I wonder about the power of our stories for framing our experiences of today and even tomorrow.

Yesterday I lamented to my beloved, frightened by the prospect of my pending unemployment. “I’ve never been unemployed. What if I can’t find a job?” My dear one has been exceedingly patient in this time of transition and also grounding. She gently reminded me that I chose to leave this position, that together we made a conscious decision to step off the secure path, that there is no shame in taking time away from payroll earnings. Her voice is soothing and I realize that even greater than my financial concerns are concerns about identity. Who will I be without a professional role that has given my life shape and definition for literally decades?

Although my employment may cease, whether I am “unemployed” or taking time for spiritual renewal or retooling for a new career, the label I choose will affect how I experience these coming months. Awaking this morning, I had clarity that for today I choose to be honoring this time for personal/spiritual renewal.

And as I sit with this clarity in the shadow of the rising sun, my cup runneth over.

Cloud Break

“If the only prayer you ever say in your entire life is thank you, it will be enough.”
– Meister Eckhart

The sun’s warmth is all the more brilliant after a cloudy day, and the hope in my heart feels all the more precious after a period of mourning. While I will no doubt soon enough be reminded that grief is a circular process and the sadness will pull me under yet again, in this moment I feel the hope that is mine from the tenderest place within my being and I am grateful.

This is not a hope born of external circumstance. Nothing has changed really.

This is a hope born simply, profoundly, of it’s own accord. It is the essence of me dancing with the very spirit of life. And it is joy.

Yesterday… I grieve the loss of what I once loved, the life that was mine as a suburban pastor with tenure and respect. Tomorrow… totally uncertain and may include words and numbers, blogging and classroom teaching, new learning and familiar skills; frightening if I look for definition for it is not yet apparent.

The hope that is mine, palpable in this January sunshine, is about neither yesterday nor tomorrow.
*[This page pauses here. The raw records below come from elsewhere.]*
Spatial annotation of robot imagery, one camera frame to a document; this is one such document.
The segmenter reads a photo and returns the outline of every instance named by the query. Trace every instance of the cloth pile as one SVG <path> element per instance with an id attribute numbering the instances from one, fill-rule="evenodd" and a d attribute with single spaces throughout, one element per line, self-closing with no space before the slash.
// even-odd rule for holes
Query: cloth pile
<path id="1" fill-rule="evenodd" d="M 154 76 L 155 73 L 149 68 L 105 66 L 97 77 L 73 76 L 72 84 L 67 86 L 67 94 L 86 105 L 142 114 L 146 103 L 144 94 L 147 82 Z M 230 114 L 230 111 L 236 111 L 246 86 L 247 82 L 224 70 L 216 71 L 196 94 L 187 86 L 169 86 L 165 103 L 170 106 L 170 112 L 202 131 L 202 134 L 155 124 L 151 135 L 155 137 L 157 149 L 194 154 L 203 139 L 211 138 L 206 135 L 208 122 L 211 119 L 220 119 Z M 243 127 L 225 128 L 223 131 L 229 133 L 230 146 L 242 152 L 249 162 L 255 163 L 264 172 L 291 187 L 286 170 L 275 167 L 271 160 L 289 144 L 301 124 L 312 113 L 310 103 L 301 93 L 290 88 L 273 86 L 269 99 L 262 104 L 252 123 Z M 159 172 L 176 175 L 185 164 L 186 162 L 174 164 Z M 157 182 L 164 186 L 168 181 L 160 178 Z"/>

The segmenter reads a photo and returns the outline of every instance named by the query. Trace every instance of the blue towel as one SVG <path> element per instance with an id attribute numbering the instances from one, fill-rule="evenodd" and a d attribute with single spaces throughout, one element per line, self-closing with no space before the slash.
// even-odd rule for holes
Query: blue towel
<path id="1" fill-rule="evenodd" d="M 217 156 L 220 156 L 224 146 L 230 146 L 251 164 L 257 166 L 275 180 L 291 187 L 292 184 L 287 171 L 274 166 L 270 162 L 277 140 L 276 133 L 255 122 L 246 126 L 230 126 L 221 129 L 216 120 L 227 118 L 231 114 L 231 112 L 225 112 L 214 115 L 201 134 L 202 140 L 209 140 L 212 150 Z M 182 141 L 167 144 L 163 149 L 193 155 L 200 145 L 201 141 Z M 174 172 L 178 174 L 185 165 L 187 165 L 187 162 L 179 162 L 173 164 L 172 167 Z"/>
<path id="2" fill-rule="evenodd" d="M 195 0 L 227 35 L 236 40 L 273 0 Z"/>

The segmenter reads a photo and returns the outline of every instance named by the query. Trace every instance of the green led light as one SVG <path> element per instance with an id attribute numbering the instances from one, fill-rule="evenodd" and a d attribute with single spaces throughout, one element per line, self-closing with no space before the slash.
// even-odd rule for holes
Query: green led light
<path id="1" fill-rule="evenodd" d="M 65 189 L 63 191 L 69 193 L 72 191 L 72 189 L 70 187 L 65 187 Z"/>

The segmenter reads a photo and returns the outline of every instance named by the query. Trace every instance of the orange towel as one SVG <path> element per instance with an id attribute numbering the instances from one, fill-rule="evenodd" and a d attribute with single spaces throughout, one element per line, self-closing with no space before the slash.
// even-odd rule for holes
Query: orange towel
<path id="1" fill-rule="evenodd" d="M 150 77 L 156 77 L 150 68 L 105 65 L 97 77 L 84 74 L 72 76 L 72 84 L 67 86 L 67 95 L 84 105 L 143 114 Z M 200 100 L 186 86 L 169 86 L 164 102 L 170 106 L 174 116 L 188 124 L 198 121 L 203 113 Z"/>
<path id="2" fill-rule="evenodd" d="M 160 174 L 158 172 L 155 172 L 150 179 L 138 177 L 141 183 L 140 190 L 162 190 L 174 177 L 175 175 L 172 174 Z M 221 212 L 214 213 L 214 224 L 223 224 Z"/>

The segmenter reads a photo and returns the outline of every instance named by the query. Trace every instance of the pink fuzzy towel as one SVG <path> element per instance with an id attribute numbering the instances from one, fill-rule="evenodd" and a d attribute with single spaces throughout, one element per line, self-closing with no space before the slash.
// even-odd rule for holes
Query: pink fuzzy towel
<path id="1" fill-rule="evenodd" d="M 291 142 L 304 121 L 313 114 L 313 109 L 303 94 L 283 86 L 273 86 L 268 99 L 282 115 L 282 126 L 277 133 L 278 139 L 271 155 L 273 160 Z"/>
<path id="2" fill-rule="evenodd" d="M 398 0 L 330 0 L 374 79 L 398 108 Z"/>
The hope is in the peace that I feel in this very moment; the surety that the connection that is mine in this moment connects me with what it is that I need for all time.

Perhaps it is a place of humility, this hope that I feel. In this moment I am not dogged by the hubris that I must create a spectacular next chapter of my life nor the humiliation of defeat in closing the last. In this moment I am aware that I am right where I need to be; quiet, open, waiting.

Breathing in this gift of hope, this moment of peace, one more shackle falls and I, with Meister Eckhart, pray the most important prayer of all time, “thank you”.

January 17, 2013

TILT – Things I Love on Thursday:
Watching the cat stretch it’s paw and remembering my babies’ little hands doing the same, precious moments engendering sweet memories; finding and speaking my truth and having it heard and honored; the unhurried promise of dinner waiting in the crockpot; listening to my offspring find their voices and (even more wondrously) laughter from a place of delight deep within; the voice of my beloved which calls me to the quiet stream.

Note: TILT is a weekly practice invited by a dear friend and inspiration, Jill Stratton.